After our discovery of ActA and that of other investigators who showed that ActA activates the Arp2/3 complex, we analyzed the actin-based motility of Rickettsia conorii and discovered the gene rickA, which encodes a protein that also activates Arp2/3. We are trying to determine how Rickettsia generates actin tails, where actin filaments are long and bundled and not branched as in Listeria tails. ActA-mediated actin-based motility is one of the best examples of how the study of a bacterial factor can lead to key discoveries in cell biology.
A feature of bacterial pathogens is that they often express their virulence factors in a coordinated manner. In Listeria, this is achieved through activation by PrfA. The prfA gene is itself thermoregulated via an RNA thermosensor, a structure of its untranslated region that forms at low temperature and sequesters the ribosome binding site, thus preventing translation. At higher temperatures, the structure melts and allows translation and activation of the PrfA regulon. The prfA RNA thermosensor can be considered as a special form of riboswitch for which the effector is temperature. Other riboswitches are predicted in other bacteria.

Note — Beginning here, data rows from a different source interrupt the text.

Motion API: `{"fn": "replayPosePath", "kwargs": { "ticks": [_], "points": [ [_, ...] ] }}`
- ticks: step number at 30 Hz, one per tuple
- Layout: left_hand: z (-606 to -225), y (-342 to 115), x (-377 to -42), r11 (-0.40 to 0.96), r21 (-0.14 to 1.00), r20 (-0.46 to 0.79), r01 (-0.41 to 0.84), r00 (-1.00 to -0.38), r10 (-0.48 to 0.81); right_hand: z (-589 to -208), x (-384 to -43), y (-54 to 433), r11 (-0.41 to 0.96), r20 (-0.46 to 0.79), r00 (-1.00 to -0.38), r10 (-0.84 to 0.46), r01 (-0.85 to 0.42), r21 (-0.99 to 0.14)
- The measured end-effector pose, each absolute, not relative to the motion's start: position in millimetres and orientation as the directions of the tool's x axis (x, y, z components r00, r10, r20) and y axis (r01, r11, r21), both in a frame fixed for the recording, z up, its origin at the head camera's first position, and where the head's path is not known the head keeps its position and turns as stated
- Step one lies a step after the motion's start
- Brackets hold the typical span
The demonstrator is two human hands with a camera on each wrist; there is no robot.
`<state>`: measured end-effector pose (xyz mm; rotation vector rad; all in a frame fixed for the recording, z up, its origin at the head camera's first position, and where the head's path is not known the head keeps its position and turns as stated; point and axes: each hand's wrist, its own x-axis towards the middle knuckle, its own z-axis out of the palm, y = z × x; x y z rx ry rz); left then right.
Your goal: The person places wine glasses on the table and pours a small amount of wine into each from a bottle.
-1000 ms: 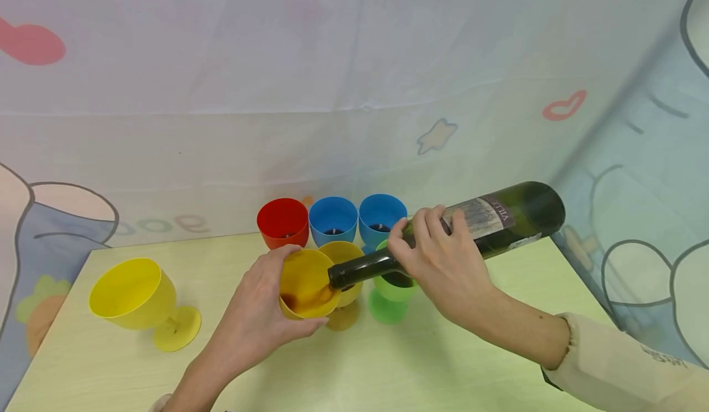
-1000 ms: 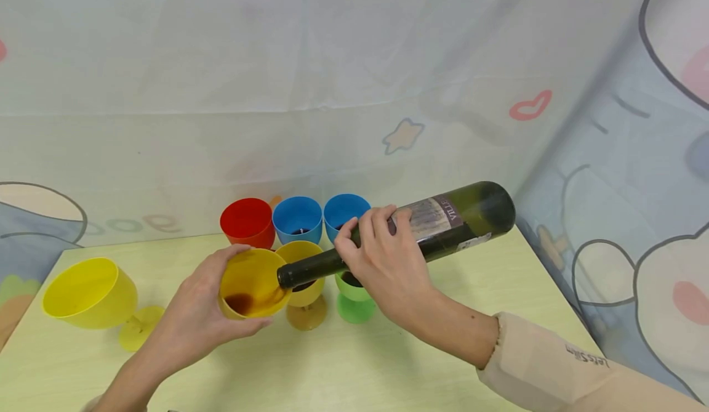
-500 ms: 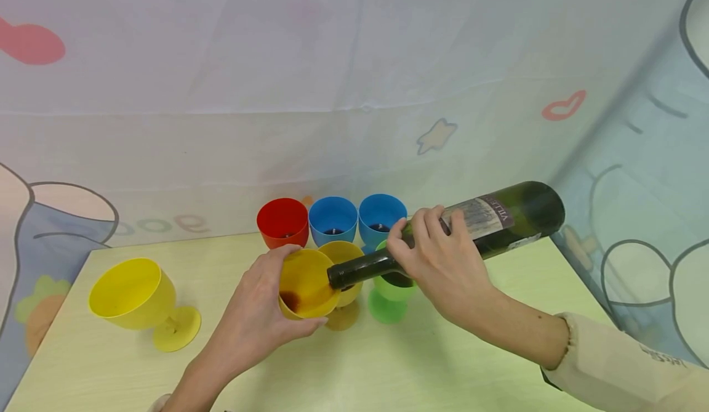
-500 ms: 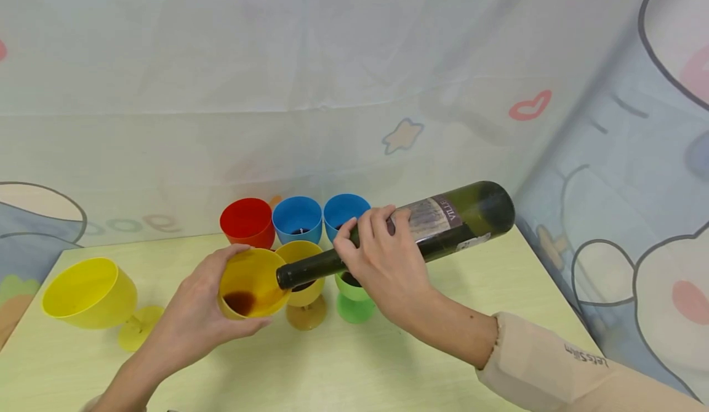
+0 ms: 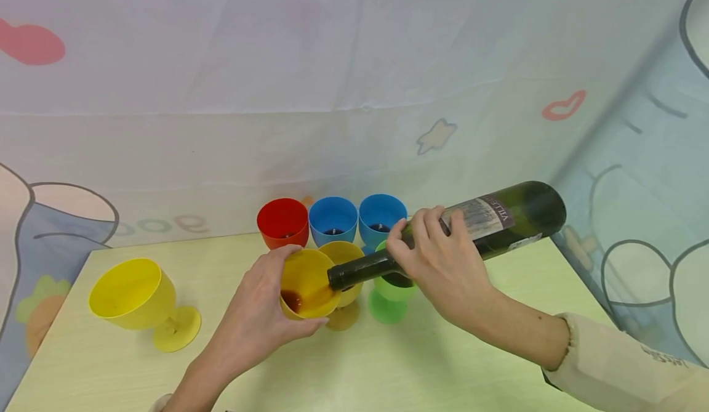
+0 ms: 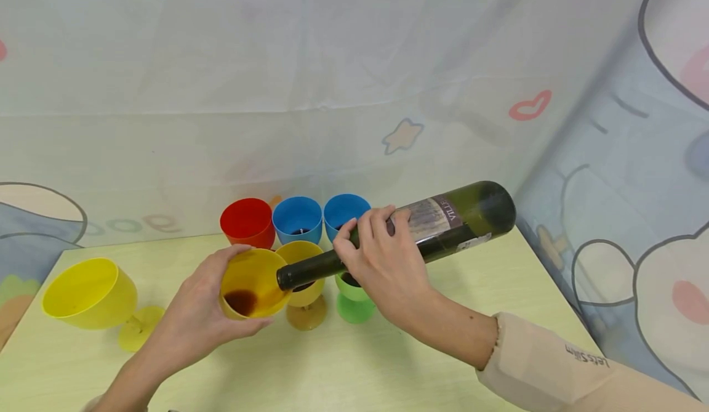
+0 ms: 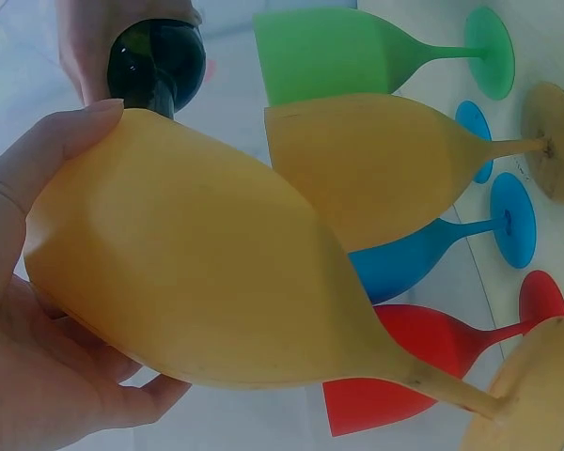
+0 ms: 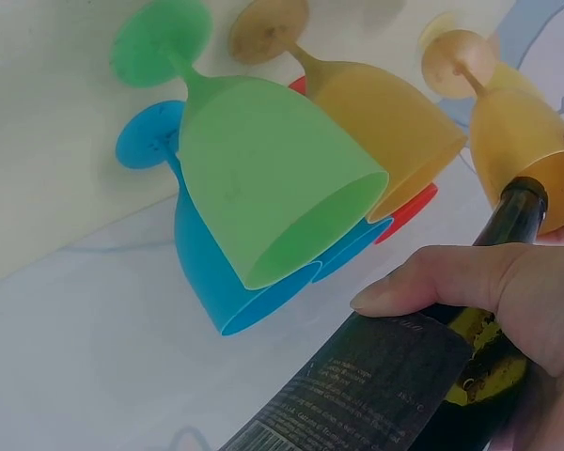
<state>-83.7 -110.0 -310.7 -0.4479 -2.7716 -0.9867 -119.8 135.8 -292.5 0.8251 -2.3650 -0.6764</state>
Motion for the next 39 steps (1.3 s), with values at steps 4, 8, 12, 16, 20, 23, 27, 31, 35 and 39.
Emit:
{"fn": "replayPosePath", "kwargs": {
  "ticks": [4,8,12,16,20,23,27,31,35,39],
  "points": [
    [-310.5,-109.8,-83.8,0.74,0.585,0.252,0.334,-0.941,0.225,-292.6,-119.9,136.0,0.687,0.326,-0.662,-0.675,-0.4,0.607],
    [-310.3,-109.2,-83.8,0.741,0.581,0.259,0.338,-0.939,0.226,-292.8,-119.8,136.1,0.687,0.328,-0.66,-0.675,-0.402,0.605],
    [-310.0,-109.0,-83.9,0.742,0.58,0.255,0.335,-0.94,0.225,-292.8,-119.6,136.2,0.688,0.327,-0.661,-0.675,-0.406,0.601],
    [-309.9,-109.2,-83.9,0.743,0.578,0.258,0.337,-0.94,0.225,-292.4,-119.6,136.2,0.687,0.327,-0.659,-0.678,-0.408,0.601],
    [-310.3,-109.1,-83.5,0.743,0.573,0.269,0.345,-0.936,0.227,-291.9,-119.4,136.1,0.684,0.32,-0.661,-0.679,-0.41,0.604],
    [-310.7,-109.3,-83.4,0.745,0.568,0.275,0.349,-0.934,0.227,-291.5,-119.4,135.9,0.682,0.316,-0.662,-0.679,-0.41,0.606],
    [-310.5,-109.3,-83.6,0.747,0.565,0.278,0.351,-0.933,0.229,-291.2,-119.2,135.8,0.682,0.311,-0.666,-0.678,-0.412,0.604],
    [-309.9,-108.8,-83.7,0.746,0.567,0.274,0.35,-0.934,0.23,-290.9,-119.0,135.5,0.683,0.304,-0.673,-0.675,-0.412,0.603],
    [-309.6,-108.7,-83.6,0.745,0.566,0.28,0.353,-0.932,0.23,-290.8,-119.1,135.3,0.685,0.308,-0.672,-0.674,-0.412,0.6],
    [-309.6,-109.1,-83.8,0.747,0.563,0.28,0.354,-0.932,0.23,-290.7,-119.1,135.4,0.688,0.313,-0.67,-0.673,-0.413,0.597]
  ]
}}
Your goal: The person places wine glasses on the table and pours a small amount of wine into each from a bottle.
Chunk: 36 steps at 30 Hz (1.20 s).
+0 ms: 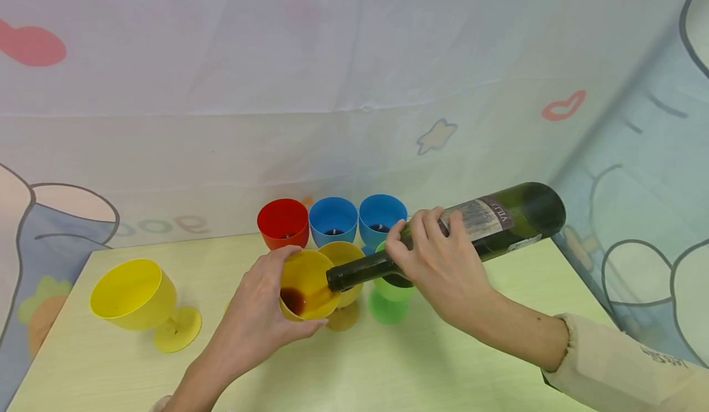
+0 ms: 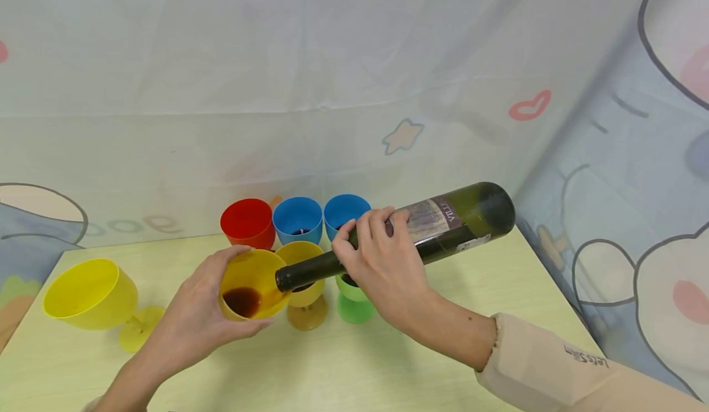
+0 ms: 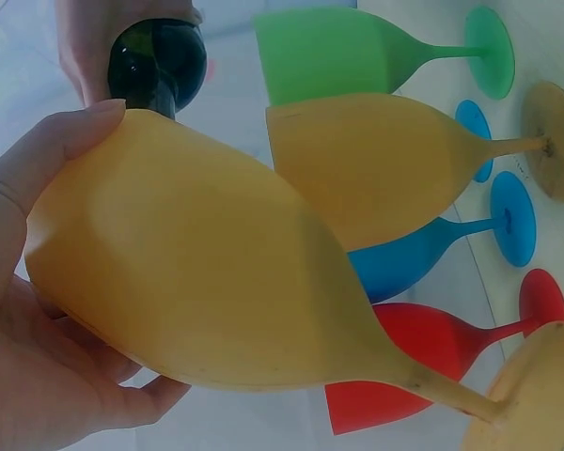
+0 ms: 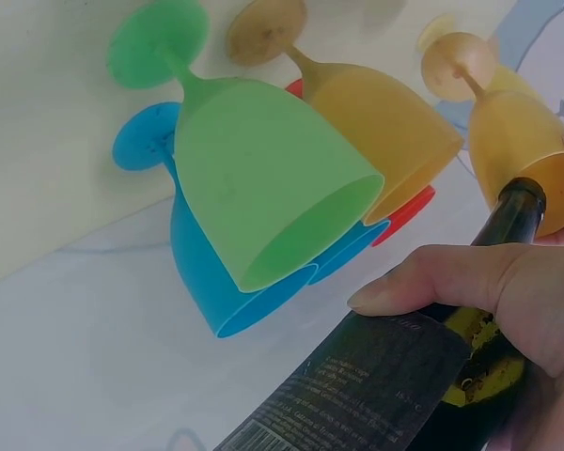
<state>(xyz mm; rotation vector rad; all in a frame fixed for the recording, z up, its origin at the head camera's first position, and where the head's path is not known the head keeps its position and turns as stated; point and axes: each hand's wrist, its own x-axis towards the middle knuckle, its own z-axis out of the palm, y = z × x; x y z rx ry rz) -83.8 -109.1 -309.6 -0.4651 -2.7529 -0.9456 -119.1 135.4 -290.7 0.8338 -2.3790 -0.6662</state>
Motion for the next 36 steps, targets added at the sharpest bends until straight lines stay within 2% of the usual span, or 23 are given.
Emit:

We achieved an important milestone when, in the framework of a European consortium, we determined the complete genome sequence of L. monocytogenes and that of Listeria innocua, a related nonpathogenic species. This paved the way for a series of postgenomic studies, including transcriptomic studies, which helped us find other virulence genes regulated by PrfA, such as a bile salt hydrolase that helps the bacterium survive the hostile bile salts secreted in the intestinal tract during digestion. One of the main results of the sequencing project was the discovery that Listeria encodes a remarkable number of surface proteins, including the internalin family, which has 25 members. One of them, InlJ, is a newly discovered virulence factor that is unique to L. monocytogenes and whose role is unknown. We have embarked on a systematic but targeted study of surface and secreted proteins unique to the pathogenic species but absent from L. innocua. We use two-hybrid screens to find their ligands. We inactivate the corresponding genes and analyze, in vivo and in relevant animal models, the functions of these proteins.

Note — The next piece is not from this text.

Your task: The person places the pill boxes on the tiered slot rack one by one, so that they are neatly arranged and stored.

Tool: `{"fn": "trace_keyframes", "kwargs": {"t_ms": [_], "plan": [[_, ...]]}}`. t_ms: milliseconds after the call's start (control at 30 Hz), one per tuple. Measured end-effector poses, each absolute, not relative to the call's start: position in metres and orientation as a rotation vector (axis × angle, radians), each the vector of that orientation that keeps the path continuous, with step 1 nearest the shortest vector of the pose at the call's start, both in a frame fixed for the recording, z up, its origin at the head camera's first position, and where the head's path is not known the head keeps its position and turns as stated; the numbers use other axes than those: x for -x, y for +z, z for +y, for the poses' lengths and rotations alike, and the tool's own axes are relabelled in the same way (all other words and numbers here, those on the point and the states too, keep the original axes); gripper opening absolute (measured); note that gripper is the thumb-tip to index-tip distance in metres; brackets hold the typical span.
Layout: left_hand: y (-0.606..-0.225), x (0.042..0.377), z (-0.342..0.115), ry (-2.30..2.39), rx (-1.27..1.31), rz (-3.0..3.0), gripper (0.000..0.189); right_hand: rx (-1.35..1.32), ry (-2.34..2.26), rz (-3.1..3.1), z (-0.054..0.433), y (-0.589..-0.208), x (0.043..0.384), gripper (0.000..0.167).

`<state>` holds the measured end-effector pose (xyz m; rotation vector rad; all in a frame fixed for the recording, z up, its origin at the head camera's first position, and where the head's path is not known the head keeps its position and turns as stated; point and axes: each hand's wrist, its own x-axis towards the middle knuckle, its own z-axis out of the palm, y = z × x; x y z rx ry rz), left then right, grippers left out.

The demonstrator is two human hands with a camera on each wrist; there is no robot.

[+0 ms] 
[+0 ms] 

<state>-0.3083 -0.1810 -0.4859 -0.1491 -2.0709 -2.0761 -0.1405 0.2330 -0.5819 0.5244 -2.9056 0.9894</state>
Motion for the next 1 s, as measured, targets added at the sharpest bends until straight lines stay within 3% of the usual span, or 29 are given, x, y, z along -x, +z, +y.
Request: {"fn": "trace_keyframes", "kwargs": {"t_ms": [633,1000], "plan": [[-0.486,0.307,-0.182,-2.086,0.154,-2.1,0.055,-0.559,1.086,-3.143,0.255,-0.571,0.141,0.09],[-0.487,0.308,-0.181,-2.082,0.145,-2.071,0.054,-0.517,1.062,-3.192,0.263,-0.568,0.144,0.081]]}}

Other important data provided by complete genomes are the sequences of intergenic regions. They often encode small noncoding RNAs. We found nine novel noncoding RNAs, whose role in virulence is under investigation. Another striking discovery was a gene encoding a deacetylase that deacetylates the N-acetylglucosamine residues of the peptidoglycan and, during inflammation, allows Listeria to escape degradation by lysozymes in the intestine and inside macrophages. This was the first demonstration that a peptidoglycan modification can help bacteria escape host innate immune defenses.

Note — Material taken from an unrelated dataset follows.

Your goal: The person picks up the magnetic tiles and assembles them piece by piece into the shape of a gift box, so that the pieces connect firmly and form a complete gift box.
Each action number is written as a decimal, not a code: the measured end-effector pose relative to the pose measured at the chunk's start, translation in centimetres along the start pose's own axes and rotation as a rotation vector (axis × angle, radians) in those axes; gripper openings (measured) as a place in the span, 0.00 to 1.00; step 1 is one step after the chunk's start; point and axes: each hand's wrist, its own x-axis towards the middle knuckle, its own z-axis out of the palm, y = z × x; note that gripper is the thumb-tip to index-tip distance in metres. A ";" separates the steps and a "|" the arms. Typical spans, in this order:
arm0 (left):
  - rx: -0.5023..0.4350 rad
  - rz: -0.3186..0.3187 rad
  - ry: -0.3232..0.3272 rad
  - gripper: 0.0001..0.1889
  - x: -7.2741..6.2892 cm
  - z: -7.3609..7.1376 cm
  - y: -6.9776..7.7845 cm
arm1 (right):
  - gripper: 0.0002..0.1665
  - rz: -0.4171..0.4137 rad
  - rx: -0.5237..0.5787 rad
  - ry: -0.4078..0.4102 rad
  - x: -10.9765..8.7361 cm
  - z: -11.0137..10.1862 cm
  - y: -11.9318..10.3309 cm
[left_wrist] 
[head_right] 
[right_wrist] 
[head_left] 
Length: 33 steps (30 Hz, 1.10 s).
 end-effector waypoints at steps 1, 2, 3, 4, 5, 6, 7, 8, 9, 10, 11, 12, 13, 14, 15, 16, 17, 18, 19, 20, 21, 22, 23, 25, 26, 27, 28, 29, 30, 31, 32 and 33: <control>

We have embarked on several studies aimed at analyzing the host response to Listeria. One of them, carried out in collaboration with Jeff Gordon (Washington University, St. Louis), was to analyze the host response to Listeria in germ-free transgenic mice bearing human E-cadherin. This study led to the unexpected result that invasion of the enterocytes was not critical for the early response of the host, whereas expression of listeriolysin, the protein that was first described as the key element for escape from the internalization vacuole, was the most potent signaling molecule.